It’s far past time to end this use of white ethnonationalist rhetoric, rename the Department of Homeland Security, and purge that organization — and it’s ICE offspring — of their white nationalist bigots.

Foreign Policy, a distinguished publication for leading scholars of foreign affairs, published an article by staff writers Keith Johnson and Christina Lu asserting that Trump’s lust to control Greenland is just plain nuts.

They wrote;

Seeking additional barrels of oil in Venezuela or digging for rare earths in ice-covered Greenland makes no sense from an economic or security point of view. And yet U.S. President Donald Trump persists, even though the costs massively outweigh the benefits.

In reality, naked resource grabs explain a lot about Trump’s dizzying foreign policy, perhaps even more so than other explanations that have been proposed. It seems Trump may have reached back even further in time for his guiding light than tariff-happy William McKinley and big-stick imperialist Theodore Roosevelt to the British and Dutch quasi-state mercantilist corporations that introduced much of the world to rapacious capitalism starting in the 17th century. The British and Dutch East India Companies did grab much of the world, usually at gunpoint. At least they got pepper, spices, and tea. All we have here is sulfurous oil and neodymium.

Gunboat diplomacy is back, only this time without the diplomacy.

Trump’s obsession with natural resources that the companies paid to extract them refuse to touch does raise several questions. Are these even the right resources to be grabbing? Is any of this legal? And most importantly, is any of this a remotely good way to promote the security of the United States?

WHEN IT COMES TO OIL, which has been a Trump obsession for decades, the answer is clearly no.

Oil demand is a tricky thing to project into the future. Some forecasters expect global demand for oil to peak within five years, while others reckon fast-growing developing economies will still be thirsty into the next decade, requiring more wells and more production. Either way, oil from Venezuela and Greenland is not the answer.

Venezuela’s oil woes have been amply demonstrated. It’s an expensive thing to produce in a place with little security and less rule of law, especially with oil languishing in the mid-$50s a barrel. The chairman and chief executive of ExxonMobil, Darren Woods, told Trump at a White House meeting last week that Venezuela was “uninvestible.” Trump then said he would ensure that Exxon was kept out of any U.S.-led Venezuela ventures—and Exxon’s stock rose on the news.
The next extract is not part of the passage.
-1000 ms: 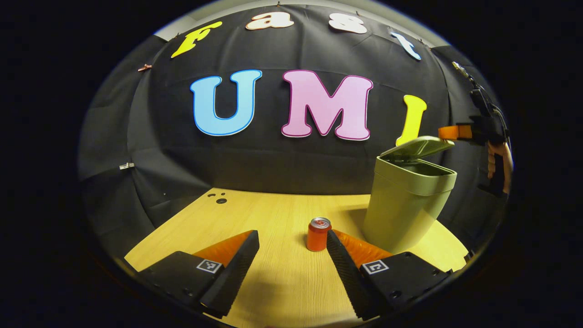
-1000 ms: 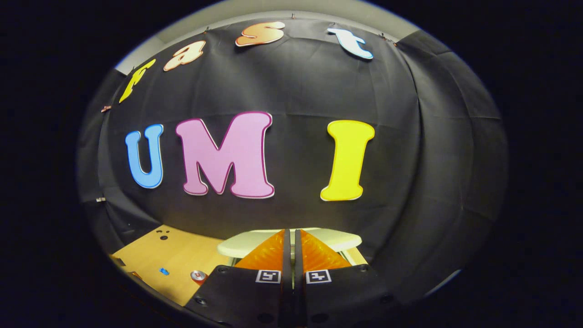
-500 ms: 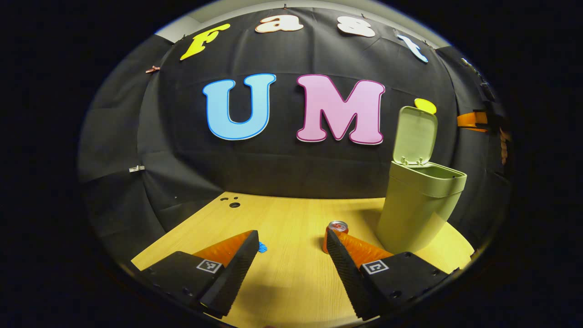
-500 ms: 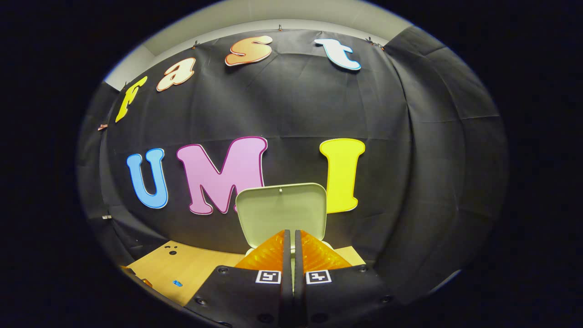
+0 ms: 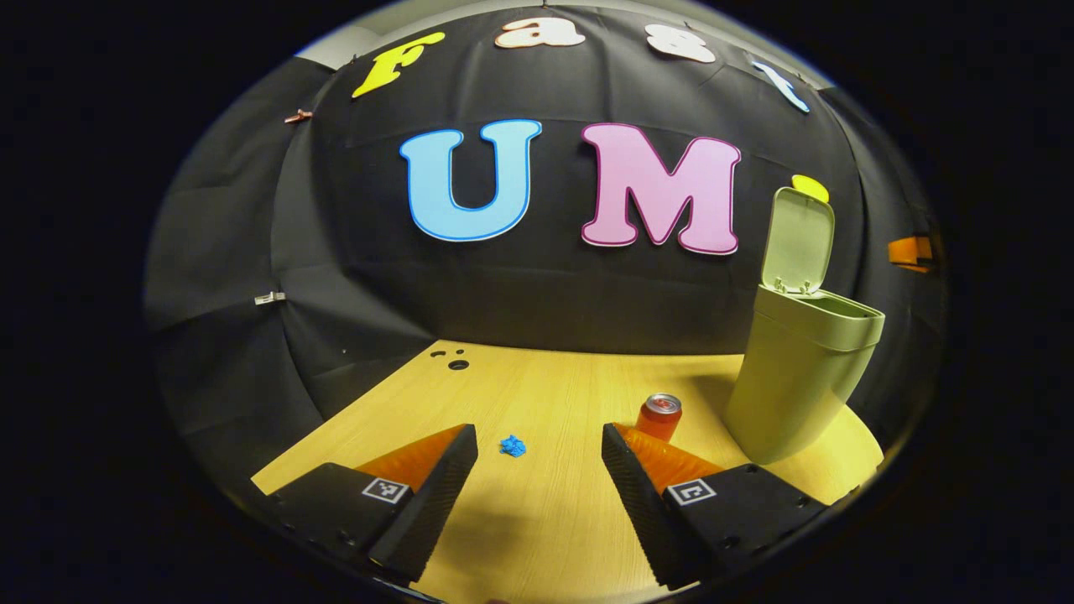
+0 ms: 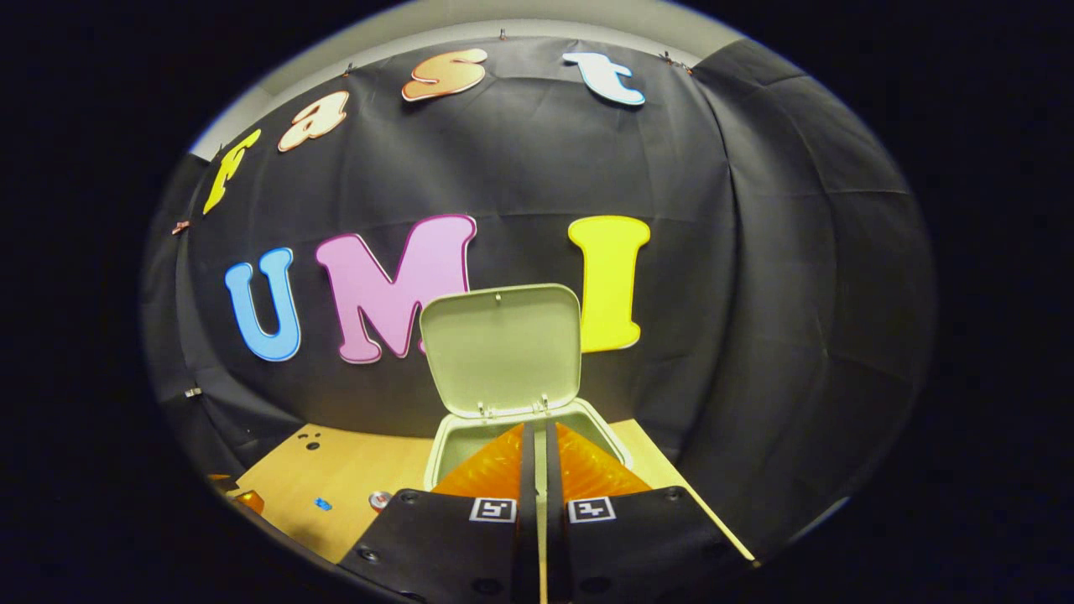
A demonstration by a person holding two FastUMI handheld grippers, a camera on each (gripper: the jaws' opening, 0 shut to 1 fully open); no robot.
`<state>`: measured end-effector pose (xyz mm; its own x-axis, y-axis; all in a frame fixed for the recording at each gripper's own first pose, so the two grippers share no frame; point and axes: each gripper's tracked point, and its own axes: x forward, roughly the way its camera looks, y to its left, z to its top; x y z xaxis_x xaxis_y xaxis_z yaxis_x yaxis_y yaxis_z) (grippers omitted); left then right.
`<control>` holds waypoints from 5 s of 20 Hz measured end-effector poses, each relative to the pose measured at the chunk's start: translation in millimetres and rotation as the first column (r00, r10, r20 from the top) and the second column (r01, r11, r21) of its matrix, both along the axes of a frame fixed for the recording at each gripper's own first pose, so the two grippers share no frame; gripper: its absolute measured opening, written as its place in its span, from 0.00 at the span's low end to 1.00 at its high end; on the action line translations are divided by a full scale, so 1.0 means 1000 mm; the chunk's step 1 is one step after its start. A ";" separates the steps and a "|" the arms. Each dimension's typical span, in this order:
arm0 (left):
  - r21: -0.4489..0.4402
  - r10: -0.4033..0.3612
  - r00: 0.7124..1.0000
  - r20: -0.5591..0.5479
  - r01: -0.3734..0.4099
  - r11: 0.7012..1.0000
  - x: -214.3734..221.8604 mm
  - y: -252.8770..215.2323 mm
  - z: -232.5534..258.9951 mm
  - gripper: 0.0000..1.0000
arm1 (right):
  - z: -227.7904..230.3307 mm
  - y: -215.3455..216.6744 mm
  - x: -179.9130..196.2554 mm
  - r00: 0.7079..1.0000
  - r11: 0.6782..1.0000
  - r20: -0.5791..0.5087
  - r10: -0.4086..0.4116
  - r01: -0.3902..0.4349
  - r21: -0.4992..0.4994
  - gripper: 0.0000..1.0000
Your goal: Press the lid of the desktop garbage bin to open it, pick up the crumpled paper on the desktop and throw it into the bin, then pick up the pop can on the desktop and drop it into the bin, and finally close the garbage bin lid.
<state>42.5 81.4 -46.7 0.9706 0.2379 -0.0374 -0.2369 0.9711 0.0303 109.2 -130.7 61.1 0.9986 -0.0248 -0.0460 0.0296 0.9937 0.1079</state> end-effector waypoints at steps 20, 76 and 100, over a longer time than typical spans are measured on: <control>-0.064 -0.036 0.979 -0.203 0.023 0.998 0.165 0.067 -0.092 0.96 | -0.071 -0.009 -0.006 0.986 1.000 -0.167 -0.020 0.018 -0.017 0.99; 0.088 -0.589 0.808 -0.023 0.588 0.804 0.175 -0.226 0.120 0.41 | -0.153 0.005 -0.002 0.955 0.998 -0.295 0.029 -0.012 0.061 0.99; 0.046 -0.799 0.601 -0.039 0.800 0.599 0.188 -0.372 0.109 0.89 | -0.179 0.002 -0.036 0.935 0.996 -0.355 -0.006 0.035 0.076 0.99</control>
<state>230.6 -290.4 62.0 0.7736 -0.6305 -0.0640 0.6337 0.7690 0.0841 72.7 -128.3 -117.5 0.9165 -0.0264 -0.3991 0.1005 0.9810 0.1660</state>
Greenland, too, is rumored to have oil: billions of barrels of it. It’s not clear if that is actually the case, because decades of exploration have hit only dry wells, but on paper, Greenland could have 8 billion barrels of oil hidden under the tundra and the whitecaps, or nearly 3 percent of Venezuela’s unattractive reserves.

But there are some daunting challenges. Most of those estimated oil resources are north of the Arctic Circle, and mostly offshore. That is not easy to access, even with climate change stretching summer on both ends. Even the oil on land is not easy to tap. There are fewer than 100 miles of paved road on an island the size of Mexico. Deep water ports, airports, pipelines, oil-export terminals, housing, clinics—all are on somebody’s to-do list to build, but not that of oil majors.

Also relevant: Since 2021, Greenland has banned further oil exploration due to environmental concerns. The only current play, a land-based oil-exploration operation on the island’s east coast with U.S. backing, relies on a grandfathered lease from years ago. That legal stricture, in the absence of a complete annexation, could complicate further U.S. efforts to tap Greenland’s possible oil.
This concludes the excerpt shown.